Work required:
The answer should consist of each line from the data below that includes "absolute".

++++ Excerpted data

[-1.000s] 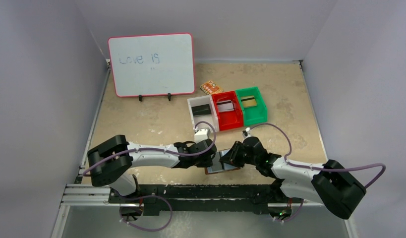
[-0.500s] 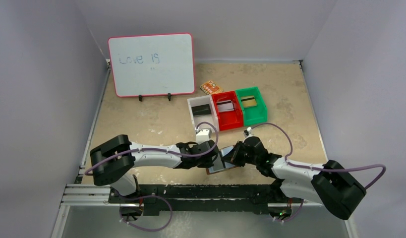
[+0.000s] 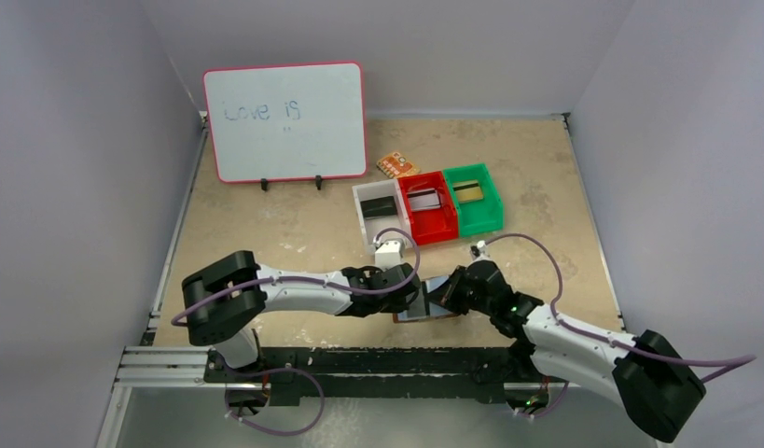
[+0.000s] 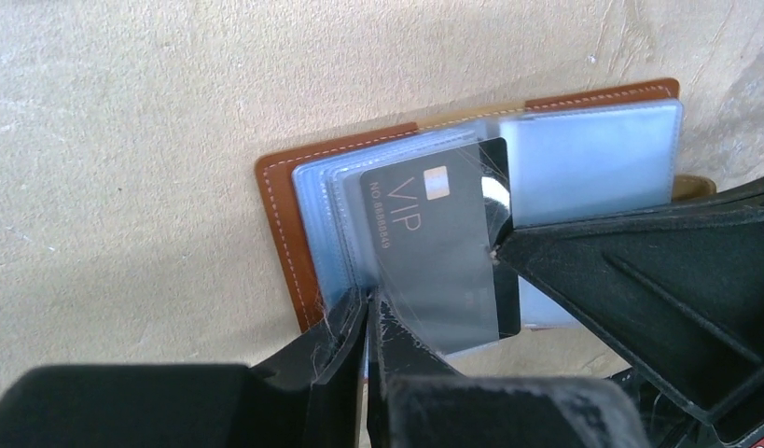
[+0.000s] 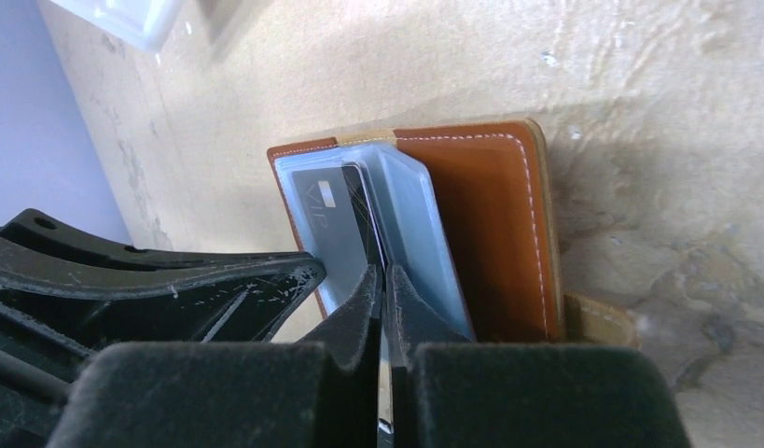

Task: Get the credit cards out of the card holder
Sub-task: Remove the credit card from the card holder.

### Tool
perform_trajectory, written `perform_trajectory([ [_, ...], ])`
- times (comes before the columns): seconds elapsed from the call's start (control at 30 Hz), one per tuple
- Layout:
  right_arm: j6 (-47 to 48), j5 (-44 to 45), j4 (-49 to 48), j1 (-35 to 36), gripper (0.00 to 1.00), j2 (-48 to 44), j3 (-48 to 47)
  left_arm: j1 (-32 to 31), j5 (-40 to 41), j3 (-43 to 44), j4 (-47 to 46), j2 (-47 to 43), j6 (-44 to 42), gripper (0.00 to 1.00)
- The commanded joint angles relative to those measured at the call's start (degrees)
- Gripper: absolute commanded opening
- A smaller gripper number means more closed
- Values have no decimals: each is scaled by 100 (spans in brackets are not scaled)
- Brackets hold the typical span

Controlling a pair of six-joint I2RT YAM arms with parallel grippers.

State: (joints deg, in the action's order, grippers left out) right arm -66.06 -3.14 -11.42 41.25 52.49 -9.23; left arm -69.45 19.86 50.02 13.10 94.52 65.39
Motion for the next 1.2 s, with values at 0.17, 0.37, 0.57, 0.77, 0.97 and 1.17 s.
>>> perform_trajectory([
  [0.17,-92,662,1108,-54,0,-264,-181,-50,200,-54,637,471,-70,3],
  [0.37,-41,836,1359,-90,0,-367,-263,-51,270,-35,718,447,-78,3],
  [0.57,-1,869,1477,-108,0,-366,-314,-60,362,-14,746,321,-78,3],
  [0.77,25,640,1154,-109,0,-292,-246,-60,462,200,758,-56,-123,15],
  [0.97,14,587,1103,-109,0,-238,-258,-55,710,548,963,-436,-144,23],
  [1.17,0,586,1125,-109,0,-290,-242,-49,423,487,166,-674,-335,27],
])
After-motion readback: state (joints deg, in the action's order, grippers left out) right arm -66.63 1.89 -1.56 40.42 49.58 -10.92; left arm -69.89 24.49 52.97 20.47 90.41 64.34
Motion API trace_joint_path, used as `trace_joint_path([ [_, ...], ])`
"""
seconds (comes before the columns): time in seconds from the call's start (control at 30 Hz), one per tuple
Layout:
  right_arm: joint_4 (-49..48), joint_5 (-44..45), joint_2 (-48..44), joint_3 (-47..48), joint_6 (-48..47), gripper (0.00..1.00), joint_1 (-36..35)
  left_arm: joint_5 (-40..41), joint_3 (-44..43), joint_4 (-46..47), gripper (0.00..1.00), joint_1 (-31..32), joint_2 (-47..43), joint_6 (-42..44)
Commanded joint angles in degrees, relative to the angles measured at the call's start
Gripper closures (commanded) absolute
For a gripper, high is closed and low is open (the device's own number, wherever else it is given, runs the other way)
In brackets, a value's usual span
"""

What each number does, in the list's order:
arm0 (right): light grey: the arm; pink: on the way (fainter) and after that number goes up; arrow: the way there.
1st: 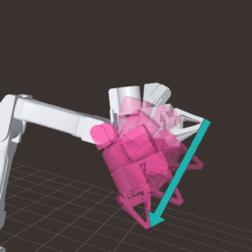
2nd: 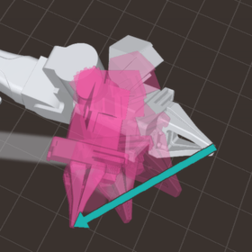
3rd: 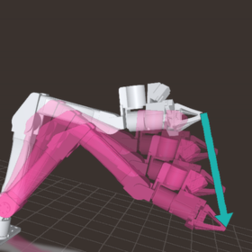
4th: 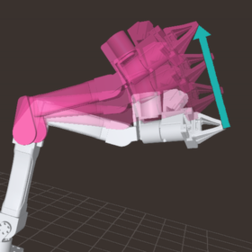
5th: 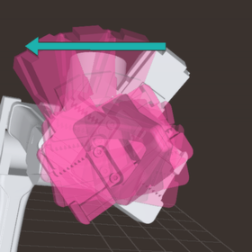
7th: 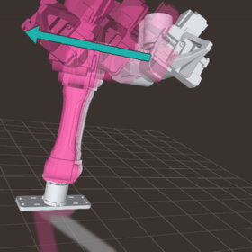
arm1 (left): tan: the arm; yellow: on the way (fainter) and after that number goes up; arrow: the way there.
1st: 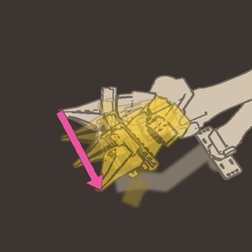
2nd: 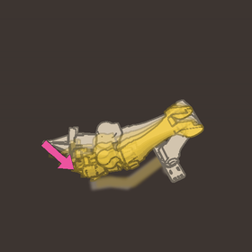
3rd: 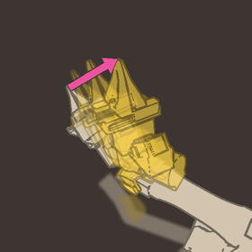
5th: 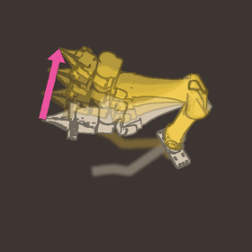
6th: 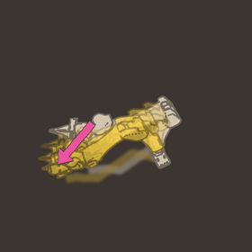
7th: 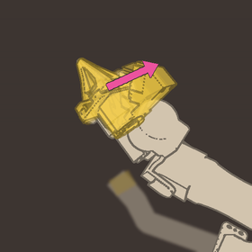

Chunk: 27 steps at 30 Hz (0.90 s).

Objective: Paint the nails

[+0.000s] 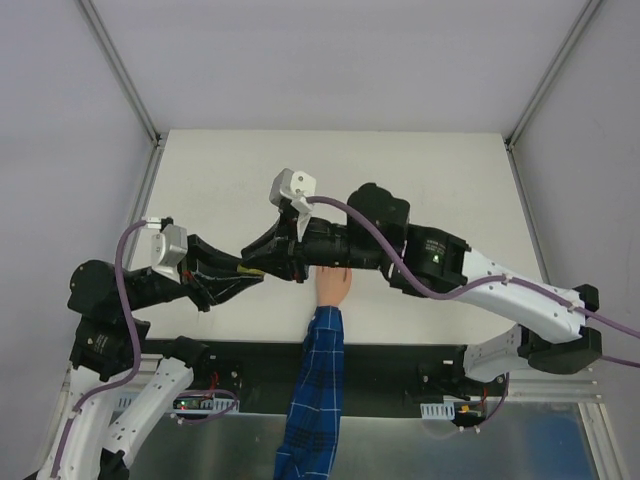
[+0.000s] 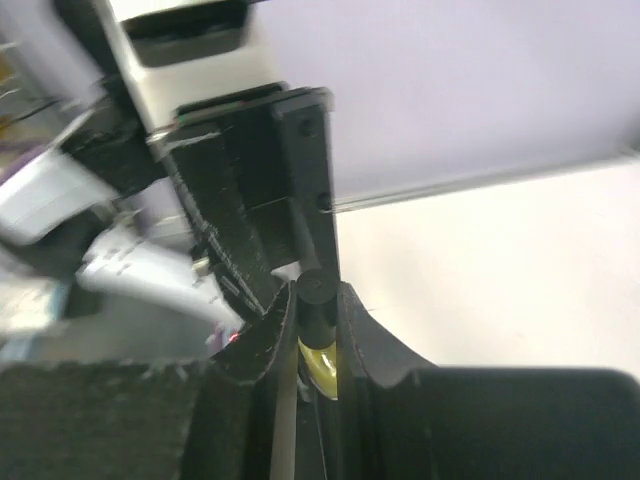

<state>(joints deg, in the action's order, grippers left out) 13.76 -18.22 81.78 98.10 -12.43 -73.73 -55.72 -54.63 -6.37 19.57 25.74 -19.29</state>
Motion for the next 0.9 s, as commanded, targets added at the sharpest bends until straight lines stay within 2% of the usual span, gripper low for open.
trace_joint_path([
  [0.0,14.2,50.0,7.3,0.2,11.1,1.00,-12.0,11.2,-3.1,5.4,1.00,0.3,4.1,10.8],
  [0.03,16.1,57.5,8.6,0.9,18.8,1.00,-13.4,11.3,-2.8,5.4,1.00,0.3,4.6,12.1],
  [0.07,16.7,65.5,11.4,2.9,18.8,1.00,-15.5,11.5,-2.5,5.8,1.00,0.3,5.2,12.3],
  [0.17,18.6,75.5,14.8,8.0,17.6,1.00,-18.5,12.7,-0.4,6.2,1.00,0.3,4.2,11.8],
  [0.27,11.9,74.1,12.5,5.7,14.5,1.00,-18.8,13.4,2.3,7.7,1.00,0.3,1.8,10.9],
  [0.33,11.0,73.2,12.1,4.7,13.2,0.99,-18.7,12.8,3.3,7.7,1.00,0.3,0.9,9.7],
  [0.4,9.2,70.6,11.4,4.8,8.8,0.88,-18.7,12.0,4.3,7.7,1.00,0.3,0.2,8.5],
  [0.43,8.7,69.6,10.9,4.6,7.8,0.72,-18.7,11.3,4.7,7.7,1.00,0.3,-0.2,7.2],
  [0.53,7.2,61.2,8.1,4.1,3.1,0.49,-18.6,10.2,6.6,7.7,1.00,0.3,-2.1,4.8],
  [0.7,10.2,50.8,2.5,2.4,-5.0,0.27,-18.6,4.9,7.9,6.7,1.00,0.3,-3.6,1.4],
  [0.8,12.6,38.1,-2.1,0.5,-7.6,0.19,-17.8,1.5,7.3,5.2,1.00,0.3,-4.1,0.0],
  [0.83,13.7,27.4,-3.8,0.5,-8.5,0.19,-16.1,0.8,7.1,4.7,1.00,0.3,-4.4,-0.5],
  [0.87,15.8,21.6,-4.5,0.5,-9.4,0.18,-15.1,-0.1,7.0,4.6,1.00,0.3,-4.5,-1.0],
])
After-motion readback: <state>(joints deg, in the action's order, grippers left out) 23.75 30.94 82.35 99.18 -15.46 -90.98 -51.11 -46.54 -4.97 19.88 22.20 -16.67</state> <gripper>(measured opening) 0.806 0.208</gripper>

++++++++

Task response:
- Gripper: absolute commanded opening
Gripper closures (commanded) absolute

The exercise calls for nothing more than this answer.